Segundo a pesquisa, todas essas condições de risco impactam não somente na esfera individual, mas também nas relações de trabalho, no cumprimento das funções institucionais e, em última análise, na prestação dos serviços de qualidade esperados pela população.
Apesar de ser um problema conhecido (porém pouco enfrentado), a gravidade da situação impressiona: 6,7% dos integrantes do MP Brasileiro possuem ou já possuíram alguma espécie de ideação suicida. Além disso, 38,8% dos participantes informaram que iniciaram tratamento de saúde mental após o ingresso na Instituição, apontando a situação no trabalho como fator preponderante para a busca do tratamento.
“É importante observar que esse resultado poderia ser pior, em razão da subnotificação de casos de saúde mental impulsionada pelo estigma gerado sobre o paciente, pela inexistência de espaços de acolhimento nas instituições e pelos prejuízos profissionais que a revelação do problema pode gerar. Para muitas pessoas, silenciar sobre o tema ainda é uma das maneiras mais eficazes de se proteger”, afirma Marlon.
A partir desse diagnóstico, a ex-presidente da Comissão de Saúde do CNMP, Sandra Krieger Gonçalves, formulou uma proposta de Resolução sobre a Política Nacional de Atenção Continuada à Saúde Mental.
Um dos pontos mais relevantes da norma é o estabelecimento de responsabilidades em três níveis: individual, coletivo e institucional. Este último busca mudar a cultura institucional ao trazer deveres aos diversos órgãos da estrutura organizacional dos MPs, além de instituir mecanismos e práticas para reverter essa realidade.
Nesse sentido, a proposta inclui a participação das Ouvidorias e das Corregedorias como forma de suprir a deficiência dos canais necessários para comunicação, denúncia, encaminhamento e apuração dos casos de violência no trabalho.
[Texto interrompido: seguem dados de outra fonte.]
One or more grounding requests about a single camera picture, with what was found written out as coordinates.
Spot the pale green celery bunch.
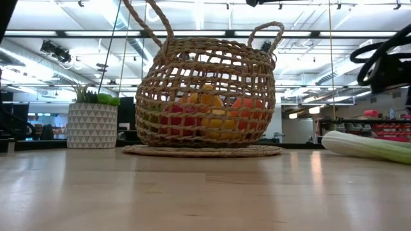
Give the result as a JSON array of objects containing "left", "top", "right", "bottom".
[{"left": 320, "top": 130, "right": 411, "bottom": 166}]

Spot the yellow bell pepper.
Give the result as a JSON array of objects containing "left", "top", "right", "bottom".
[
  {"left": 197, "top": 83, "right": 225, "bottom": 110},
  {"left": 200, "top": 108, "right": 237, "bottom": 141}
]

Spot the green pear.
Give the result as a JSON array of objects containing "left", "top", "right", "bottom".
[{"left": 144, "top": 102, "right": 168, "bottom": 129}]

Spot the long ceiling light fixture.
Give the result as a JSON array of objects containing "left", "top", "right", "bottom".
[{"left": 4, "top": 29, "right": 399, "bottom": 39}]

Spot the shelving with red bins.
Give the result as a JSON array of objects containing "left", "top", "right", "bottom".
[{"left": 316, "top": 108, "right": 411, "bottom": 144}]

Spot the round woven placemat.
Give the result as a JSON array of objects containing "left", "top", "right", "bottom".
[{"left": 122, "top": 144, "right": 284, "bottom": 158}]

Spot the black cabinet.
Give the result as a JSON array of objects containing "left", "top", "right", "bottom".
[{"left": 117, "top": 96, "right": 138, "bottom": 147}]

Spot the succulent in white patterned pot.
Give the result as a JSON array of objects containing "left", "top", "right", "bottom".
[{"left": 66, "top": 82, "right": 121, "bottom": 150}]

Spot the black ceiling spotlight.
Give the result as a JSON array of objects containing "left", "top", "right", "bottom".
[{"left": 40, "top": 40, "right": 72, "bottom": 64}]

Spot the woven wicker basket with handles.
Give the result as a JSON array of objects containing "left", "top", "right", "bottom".
[{"left": 121, "top": 0, "right": 286, "bottom": 149}]

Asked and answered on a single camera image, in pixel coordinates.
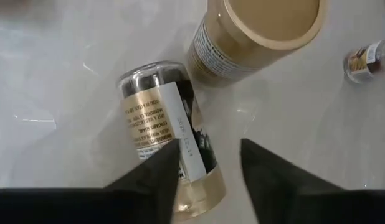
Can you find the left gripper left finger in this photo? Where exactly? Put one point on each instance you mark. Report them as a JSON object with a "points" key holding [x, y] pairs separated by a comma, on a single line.
{"points": [[86, 205]]}

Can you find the tan-lid spice jar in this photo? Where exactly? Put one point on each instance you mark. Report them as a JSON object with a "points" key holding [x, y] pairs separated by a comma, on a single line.
{"points": [[258, 25]]}

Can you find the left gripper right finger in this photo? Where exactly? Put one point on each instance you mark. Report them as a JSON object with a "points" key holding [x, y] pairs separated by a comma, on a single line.
{"points": [[304, 202]]}

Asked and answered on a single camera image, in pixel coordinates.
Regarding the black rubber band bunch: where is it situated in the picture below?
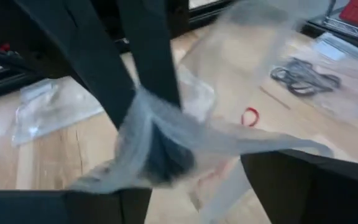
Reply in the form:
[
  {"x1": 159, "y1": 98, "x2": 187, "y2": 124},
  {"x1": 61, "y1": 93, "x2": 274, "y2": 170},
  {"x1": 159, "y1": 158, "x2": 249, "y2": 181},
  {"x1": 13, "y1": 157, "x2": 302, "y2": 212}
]
[{"x1": 269, "y1": 57, "x2": 341, "y2": 97}]

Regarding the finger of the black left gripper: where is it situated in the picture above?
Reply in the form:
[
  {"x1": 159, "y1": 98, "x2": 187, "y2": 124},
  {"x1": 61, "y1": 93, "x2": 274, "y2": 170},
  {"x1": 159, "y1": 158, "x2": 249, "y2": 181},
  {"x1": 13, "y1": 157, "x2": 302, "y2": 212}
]
[
  {"x1": 14, "y1": 0, "x2": 136, "y2": 128},
  {"x1": 118, "y1": 0, "x2": 181, "y2": 106}
]

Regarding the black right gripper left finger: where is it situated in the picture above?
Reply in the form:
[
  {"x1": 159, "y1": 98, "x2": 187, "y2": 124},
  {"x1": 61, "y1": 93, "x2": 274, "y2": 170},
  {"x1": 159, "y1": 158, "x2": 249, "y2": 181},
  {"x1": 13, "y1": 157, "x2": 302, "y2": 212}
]
[{"x1": 0, "y1": 188, "x2": 154, "y2": 224}]

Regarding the chrome wire shelf cart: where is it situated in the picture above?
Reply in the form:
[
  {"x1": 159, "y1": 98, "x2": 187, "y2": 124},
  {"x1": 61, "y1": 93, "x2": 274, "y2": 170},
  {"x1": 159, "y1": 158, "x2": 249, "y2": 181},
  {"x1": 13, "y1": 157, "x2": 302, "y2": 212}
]
[{"x1": 321, "y1": 0, "x2": 358, "y2": 44}]

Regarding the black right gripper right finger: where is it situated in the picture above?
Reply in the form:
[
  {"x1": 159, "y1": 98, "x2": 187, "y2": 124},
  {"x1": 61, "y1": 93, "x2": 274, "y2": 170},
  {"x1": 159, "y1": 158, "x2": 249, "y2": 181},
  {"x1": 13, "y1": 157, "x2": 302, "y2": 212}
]
[{"x1": 240, "y1": 149, "x2": 358, "y2": 224}]

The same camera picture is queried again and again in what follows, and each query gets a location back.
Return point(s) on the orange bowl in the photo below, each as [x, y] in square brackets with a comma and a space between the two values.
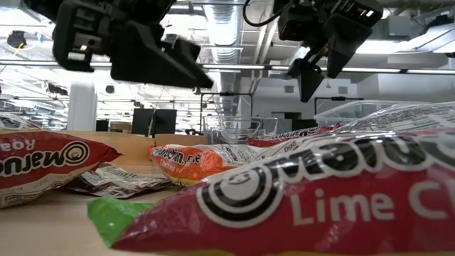
[177, 139]

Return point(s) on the large black monitor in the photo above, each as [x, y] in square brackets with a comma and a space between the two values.
[142, 121]

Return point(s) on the lime chili ramen packet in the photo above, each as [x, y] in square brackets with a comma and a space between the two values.
[320, 206]

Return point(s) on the small clear plastic bin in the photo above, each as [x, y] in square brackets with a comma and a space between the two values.
[234, 129]

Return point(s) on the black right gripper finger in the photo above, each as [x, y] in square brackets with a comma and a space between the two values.
[309, 80]
[343, 42]

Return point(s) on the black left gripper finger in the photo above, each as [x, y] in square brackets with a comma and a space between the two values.
[142, 60]
[186, 51]

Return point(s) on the silver seasoning wrapper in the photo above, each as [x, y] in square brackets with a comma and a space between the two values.
[117, 181]

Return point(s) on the large clear plastic bin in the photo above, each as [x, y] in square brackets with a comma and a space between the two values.
[352, 110]

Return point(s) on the red yellow ramen packet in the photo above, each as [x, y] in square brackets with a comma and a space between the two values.
[42, 160]

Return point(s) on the white pillar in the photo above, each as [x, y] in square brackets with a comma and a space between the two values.
[82, 106]

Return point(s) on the orange ramen packet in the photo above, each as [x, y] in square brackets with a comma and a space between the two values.
[192, 165]

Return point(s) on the orange plastic tray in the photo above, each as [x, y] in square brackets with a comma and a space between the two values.
[131, 149]

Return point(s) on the long ceiling light strip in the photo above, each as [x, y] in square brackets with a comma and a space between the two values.
[373, 70]

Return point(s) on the black metal frame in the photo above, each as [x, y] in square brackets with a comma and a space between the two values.
[227, 94]
[337, 98]

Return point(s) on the small black monitor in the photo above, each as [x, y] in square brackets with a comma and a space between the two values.
[102, 126]

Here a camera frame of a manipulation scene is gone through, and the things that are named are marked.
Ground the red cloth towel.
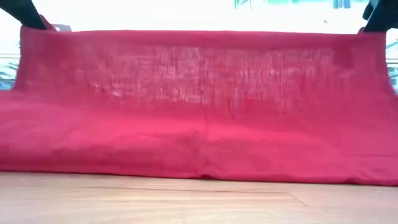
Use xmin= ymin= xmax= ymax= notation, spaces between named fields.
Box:
xmin=0 ymin=14 xmax=398 ymax=187

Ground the long ceiling light strip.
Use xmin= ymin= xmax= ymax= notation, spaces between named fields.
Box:
xmin=0 ymin=53 xmax=398 ymax=65
Além disso, o texto garante a participação de integrantes dessas unidades nas comissões de prevenção e combate a todos os tipos de assédio (moral e sexual) e discriminação.
Em uma decisão inédita, o Procurador-Geral de Justiça do Amazonas, Alberto Rodrigues, autorizou a participação do sindicato na Comissão de Assédio do MPAM.
No ano passado, a entidade sugeriu que o Ministério Público do Amazonas disponibilizasse atendimento e acompanhamento psicológico online a membros e servidores, utilizando a ferramenta tecnológica contratada pela Instituição, para realização de teleconsultas (ou escutas) de modo a oportunizar este serviço aos profissionais de todas as unidades da capital e dos municípios do interior.
Multicanais de atenção
A oferta de multicanais de atenção à saúde mental no cenário pós-pandemia vem sendo uma tendência nacional.
No último dia 13 de junho, o Ministério da Saúde lançou o serviço Linha Vida (196), um projeto-piloto de acolhimento e direcionamento que iniciará pelo Distrito Federal e funcionará 24 horas por dia.
Além disso, será lançado o Projeto Teleconsulta (telepsiquiatria e teleterapia), para auxiliar as pessoas que estão lidando com os impactos na saúde mental causados pela pandemia da covid-19. Serão disponibilizados, mensalmente, de forma online, 12 mil teleconsultas de psicólogos e 6 mil teleconsultas de psiquiatras. Os serviços serão agendados pelas equipes das Unidades Básicas de Saúde (UBS).